> [WHAT IS BEING ASKED]
Go through the records below and report each line with "asks" in it.

Data excerpts:

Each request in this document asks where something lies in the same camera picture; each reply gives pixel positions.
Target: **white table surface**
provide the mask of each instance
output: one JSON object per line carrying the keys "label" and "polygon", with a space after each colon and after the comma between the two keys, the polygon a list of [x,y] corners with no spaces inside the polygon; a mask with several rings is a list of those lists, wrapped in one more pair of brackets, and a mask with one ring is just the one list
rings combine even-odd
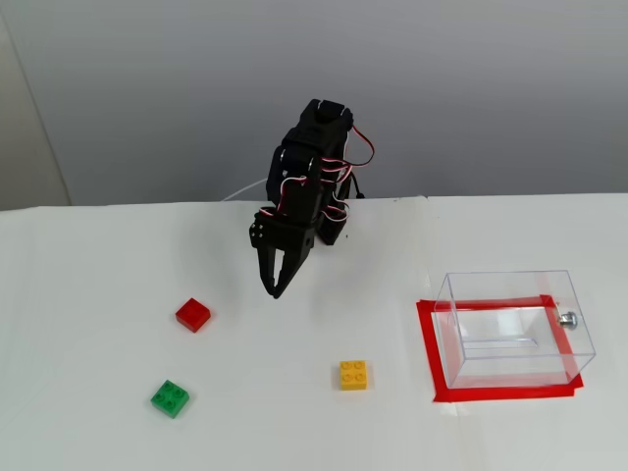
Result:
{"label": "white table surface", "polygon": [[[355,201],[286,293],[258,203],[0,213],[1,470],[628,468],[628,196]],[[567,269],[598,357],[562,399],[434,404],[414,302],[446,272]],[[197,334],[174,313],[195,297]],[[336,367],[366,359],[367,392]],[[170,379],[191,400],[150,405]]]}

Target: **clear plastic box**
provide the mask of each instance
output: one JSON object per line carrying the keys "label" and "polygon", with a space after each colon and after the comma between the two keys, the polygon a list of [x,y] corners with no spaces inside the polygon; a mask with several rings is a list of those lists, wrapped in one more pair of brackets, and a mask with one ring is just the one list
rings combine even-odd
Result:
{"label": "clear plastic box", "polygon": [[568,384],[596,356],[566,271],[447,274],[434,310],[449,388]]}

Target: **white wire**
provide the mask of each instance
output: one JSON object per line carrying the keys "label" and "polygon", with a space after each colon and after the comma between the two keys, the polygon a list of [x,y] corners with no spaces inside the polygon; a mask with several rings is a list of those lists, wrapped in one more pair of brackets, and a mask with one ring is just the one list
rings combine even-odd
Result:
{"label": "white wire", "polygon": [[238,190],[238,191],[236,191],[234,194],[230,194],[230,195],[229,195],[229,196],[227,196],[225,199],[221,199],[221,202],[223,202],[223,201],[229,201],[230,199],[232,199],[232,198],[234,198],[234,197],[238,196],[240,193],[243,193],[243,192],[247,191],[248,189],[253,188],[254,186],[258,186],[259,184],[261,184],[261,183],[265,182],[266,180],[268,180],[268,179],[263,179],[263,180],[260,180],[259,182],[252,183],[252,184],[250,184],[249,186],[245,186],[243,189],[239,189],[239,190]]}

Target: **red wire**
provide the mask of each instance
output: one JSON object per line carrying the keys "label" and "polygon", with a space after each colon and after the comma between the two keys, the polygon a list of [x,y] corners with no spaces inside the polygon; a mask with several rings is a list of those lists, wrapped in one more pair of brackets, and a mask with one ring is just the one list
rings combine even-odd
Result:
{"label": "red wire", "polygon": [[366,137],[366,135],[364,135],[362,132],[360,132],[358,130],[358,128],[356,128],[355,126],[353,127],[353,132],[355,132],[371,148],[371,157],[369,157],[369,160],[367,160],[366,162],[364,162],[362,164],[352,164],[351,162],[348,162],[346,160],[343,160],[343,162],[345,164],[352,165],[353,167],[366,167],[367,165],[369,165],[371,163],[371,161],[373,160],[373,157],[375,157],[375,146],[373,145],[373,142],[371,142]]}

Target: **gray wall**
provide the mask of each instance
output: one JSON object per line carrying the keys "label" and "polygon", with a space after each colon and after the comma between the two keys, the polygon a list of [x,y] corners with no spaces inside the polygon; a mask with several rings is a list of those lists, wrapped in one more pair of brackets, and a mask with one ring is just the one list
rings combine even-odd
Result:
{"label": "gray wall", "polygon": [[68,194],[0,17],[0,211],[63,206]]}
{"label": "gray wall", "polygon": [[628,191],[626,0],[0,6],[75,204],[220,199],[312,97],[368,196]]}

* * *

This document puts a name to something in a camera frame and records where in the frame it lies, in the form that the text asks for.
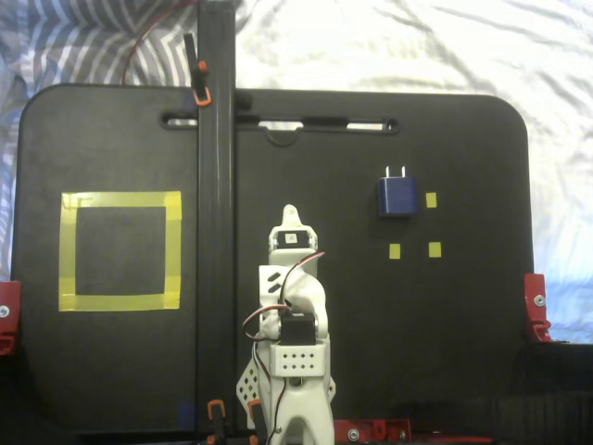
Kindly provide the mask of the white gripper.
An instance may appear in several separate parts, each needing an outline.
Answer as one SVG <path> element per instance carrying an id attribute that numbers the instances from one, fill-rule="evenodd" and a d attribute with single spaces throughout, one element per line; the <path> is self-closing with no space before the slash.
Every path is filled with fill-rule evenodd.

> [YOUR RESPONSE]
Each request in this document asks where something lies in the same camera picture; each reply gives pixel positions.
This document puts a name to something in a camera frame and records where in the frame it lies, in the form that the text asks for.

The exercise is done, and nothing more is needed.